## [Problem requirements]
From the data that follows, print exactly the lines starting at the one containing "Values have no" and ending at the one containing "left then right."; include both of them and nothing more.

====== Material shown ======

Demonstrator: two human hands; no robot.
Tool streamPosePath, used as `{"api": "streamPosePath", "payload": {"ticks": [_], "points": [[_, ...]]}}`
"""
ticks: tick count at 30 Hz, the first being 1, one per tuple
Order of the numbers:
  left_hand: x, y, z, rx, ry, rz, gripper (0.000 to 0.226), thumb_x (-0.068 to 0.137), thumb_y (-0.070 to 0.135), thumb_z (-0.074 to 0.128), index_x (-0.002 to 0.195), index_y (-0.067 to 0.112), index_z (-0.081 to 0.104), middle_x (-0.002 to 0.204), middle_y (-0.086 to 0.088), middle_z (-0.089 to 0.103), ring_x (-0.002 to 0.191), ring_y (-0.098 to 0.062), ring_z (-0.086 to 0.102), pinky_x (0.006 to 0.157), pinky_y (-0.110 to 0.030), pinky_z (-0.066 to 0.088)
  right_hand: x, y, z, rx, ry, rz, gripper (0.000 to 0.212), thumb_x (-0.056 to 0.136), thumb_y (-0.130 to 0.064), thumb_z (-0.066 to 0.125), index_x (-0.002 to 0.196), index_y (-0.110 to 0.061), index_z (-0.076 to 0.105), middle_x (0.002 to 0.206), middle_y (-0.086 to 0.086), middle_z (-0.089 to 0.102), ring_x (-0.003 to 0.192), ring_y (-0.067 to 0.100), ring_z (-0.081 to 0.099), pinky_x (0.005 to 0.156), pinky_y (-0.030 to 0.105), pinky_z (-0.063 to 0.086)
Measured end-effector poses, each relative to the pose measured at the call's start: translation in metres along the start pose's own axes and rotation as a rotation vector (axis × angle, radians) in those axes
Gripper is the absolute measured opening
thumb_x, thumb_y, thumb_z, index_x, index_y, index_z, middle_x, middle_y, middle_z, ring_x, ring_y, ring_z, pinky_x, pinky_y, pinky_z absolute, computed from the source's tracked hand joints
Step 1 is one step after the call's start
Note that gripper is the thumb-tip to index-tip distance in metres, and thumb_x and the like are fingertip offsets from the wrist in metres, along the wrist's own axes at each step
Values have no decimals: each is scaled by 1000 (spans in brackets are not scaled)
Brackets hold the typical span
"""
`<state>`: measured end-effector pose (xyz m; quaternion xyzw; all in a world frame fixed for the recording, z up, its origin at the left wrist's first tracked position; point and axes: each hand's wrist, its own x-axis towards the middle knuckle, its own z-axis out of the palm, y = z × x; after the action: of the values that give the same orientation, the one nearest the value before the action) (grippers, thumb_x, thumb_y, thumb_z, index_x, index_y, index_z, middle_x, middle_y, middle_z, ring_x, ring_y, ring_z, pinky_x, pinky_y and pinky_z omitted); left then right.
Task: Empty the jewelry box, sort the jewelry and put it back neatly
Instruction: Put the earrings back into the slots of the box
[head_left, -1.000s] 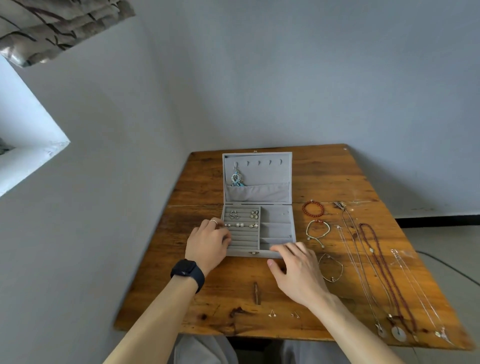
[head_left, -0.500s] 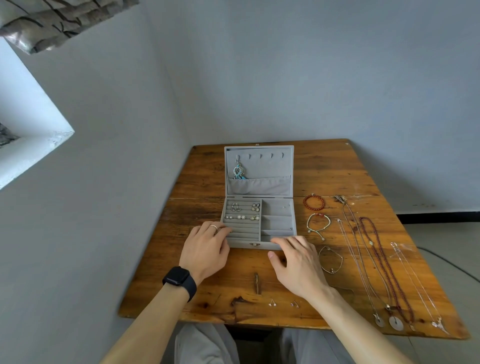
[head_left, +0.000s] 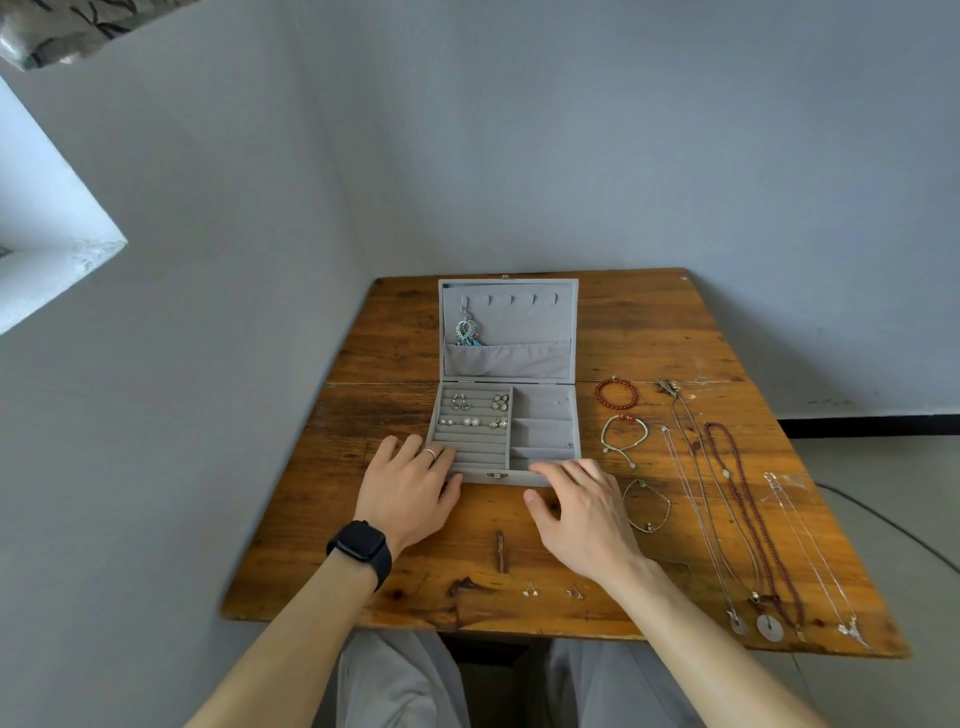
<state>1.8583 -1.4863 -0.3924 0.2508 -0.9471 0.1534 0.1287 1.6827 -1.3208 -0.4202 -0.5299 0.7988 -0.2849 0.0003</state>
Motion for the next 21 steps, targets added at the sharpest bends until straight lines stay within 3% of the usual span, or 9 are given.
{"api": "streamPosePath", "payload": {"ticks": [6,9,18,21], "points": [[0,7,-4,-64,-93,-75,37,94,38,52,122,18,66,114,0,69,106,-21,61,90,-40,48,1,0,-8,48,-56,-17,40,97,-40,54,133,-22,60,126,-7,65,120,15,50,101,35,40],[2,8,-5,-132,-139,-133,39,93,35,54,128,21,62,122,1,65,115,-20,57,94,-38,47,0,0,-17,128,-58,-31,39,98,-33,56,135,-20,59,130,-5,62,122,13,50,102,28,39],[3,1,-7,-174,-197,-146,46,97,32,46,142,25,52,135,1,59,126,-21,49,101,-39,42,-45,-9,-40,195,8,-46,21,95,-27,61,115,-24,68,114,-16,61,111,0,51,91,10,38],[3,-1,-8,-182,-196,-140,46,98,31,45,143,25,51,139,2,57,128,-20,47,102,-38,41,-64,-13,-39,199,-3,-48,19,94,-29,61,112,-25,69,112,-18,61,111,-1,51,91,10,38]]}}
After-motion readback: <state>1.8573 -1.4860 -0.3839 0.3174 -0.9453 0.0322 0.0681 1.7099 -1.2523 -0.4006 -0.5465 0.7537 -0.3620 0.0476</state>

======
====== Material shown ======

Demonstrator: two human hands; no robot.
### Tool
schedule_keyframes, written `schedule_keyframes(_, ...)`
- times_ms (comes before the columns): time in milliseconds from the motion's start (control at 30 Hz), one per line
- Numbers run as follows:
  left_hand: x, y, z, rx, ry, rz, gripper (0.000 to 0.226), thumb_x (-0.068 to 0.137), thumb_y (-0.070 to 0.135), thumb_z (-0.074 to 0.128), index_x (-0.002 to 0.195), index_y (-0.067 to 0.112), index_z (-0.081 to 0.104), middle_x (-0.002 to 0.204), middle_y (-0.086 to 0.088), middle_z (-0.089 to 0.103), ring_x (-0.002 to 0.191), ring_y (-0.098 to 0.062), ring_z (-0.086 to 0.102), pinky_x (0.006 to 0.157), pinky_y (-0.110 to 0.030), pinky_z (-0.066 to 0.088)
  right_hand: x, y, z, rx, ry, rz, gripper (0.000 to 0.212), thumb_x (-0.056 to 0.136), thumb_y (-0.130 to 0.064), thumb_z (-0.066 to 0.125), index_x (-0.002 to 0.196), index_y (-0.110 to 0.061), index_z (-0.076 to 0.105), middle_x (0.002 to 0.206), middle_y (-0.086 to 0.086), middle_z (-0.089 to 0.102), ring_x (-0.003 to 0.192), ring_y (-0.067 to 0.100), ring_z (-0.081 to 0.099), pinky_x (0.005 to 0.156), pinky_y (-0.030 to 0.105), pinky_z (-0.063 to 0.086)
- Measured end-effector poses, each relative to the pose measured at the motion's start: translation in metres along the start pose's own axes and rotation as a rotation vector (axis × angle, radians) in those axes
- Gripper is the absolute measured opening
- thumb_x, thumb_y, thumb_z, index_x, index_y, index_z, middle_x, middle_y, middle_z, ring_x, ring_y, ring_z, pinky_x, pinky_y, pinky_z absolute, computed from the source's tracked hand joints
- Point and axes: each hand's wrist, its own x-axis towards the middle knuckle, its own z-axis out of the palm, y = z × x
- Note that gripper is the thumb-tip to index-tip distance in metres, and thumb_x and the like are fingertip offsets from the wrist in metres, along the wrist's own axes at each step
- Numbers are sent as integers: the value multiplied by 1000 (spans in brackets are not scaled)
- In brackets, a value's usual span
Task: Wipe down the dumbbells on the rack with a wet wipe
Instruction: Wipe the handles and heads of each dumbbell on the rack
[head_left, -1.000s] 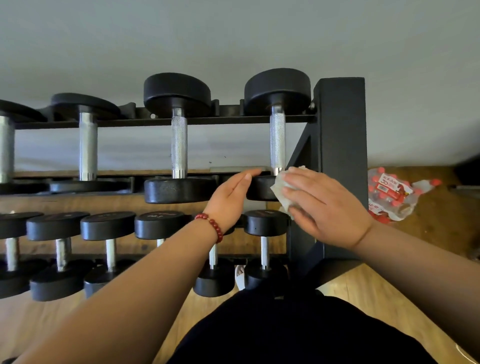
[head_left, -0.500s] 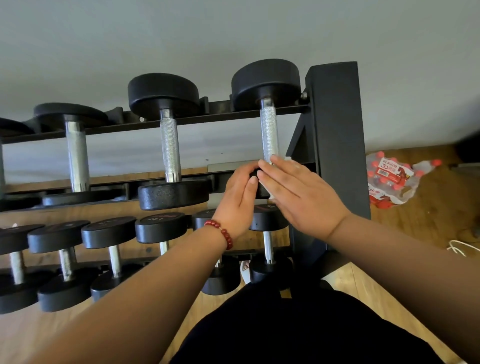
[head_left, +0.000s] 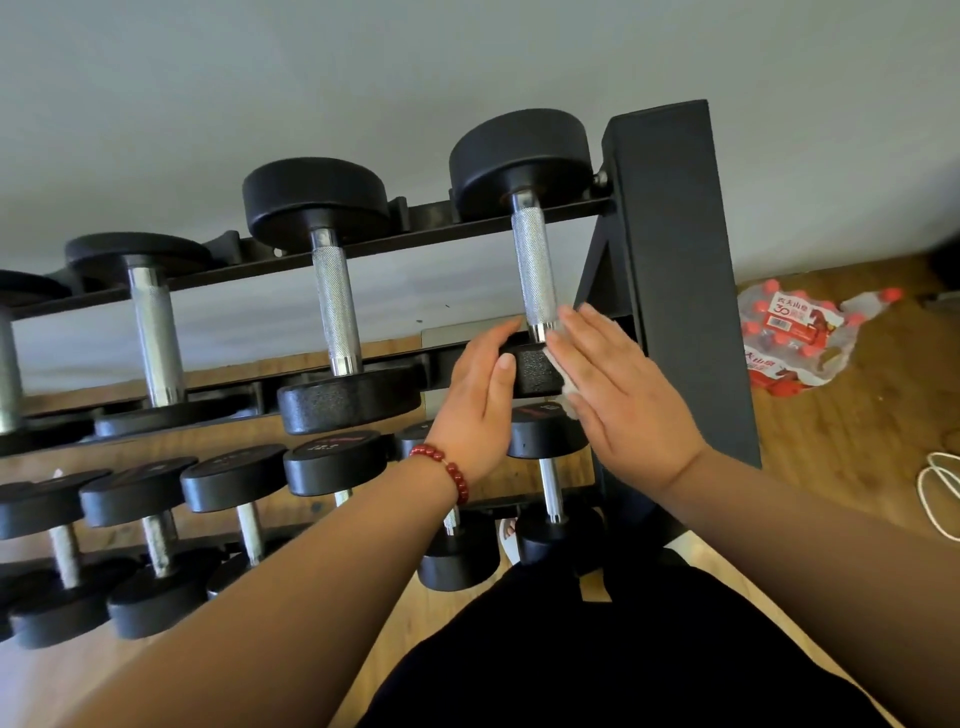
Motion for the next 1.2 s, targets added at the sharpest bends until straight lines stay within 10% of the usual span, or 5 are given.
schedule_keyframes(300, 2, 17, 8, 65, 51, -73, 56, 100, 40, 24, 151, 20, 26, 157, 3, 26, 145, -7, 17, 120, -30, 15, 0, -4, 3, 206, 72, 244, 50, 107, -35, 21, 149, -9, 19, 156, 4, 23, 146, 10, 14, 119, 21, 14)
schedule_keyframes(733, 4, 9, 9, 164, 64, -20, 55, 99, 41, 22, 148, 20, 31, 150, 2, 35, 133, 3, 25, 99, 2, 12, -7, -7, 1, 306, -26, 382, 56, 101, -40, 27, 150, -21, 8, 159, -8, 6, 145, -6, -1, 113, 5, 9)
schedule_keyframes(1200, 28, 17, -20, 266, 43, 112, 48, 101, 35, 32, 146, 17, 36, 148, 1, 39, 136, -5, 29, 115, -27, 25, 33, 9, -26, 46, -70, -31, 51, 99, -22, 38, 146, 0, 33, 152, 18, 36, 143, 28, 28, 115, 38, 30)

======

## [Solution]
Values have no decimals: each is scaled by 1000 (spans in brackets are not scaled)
Brackets hold the typical span
"""
`<state>`: measured end-effector pose (xyz m; quaternion xyzw; all in a world frame fixed for the recording, z up, its origin at the left wrist's first tracked position; point and axes: each hand's wrist, its own x-axis towards the middle knuckle, its own z-axis out of the palm, y = z × x; after the action: of the values that give the same orientation, the one nearest the value before the action) (grippers, thumb_x, thumb_y, thumb_z, index_x, index_y, index_z, middle_x, middle_y, middle_z, ring_x, ring_y, ring_z, pinky_x, pinky_y and pinky_z omitted); left then right.

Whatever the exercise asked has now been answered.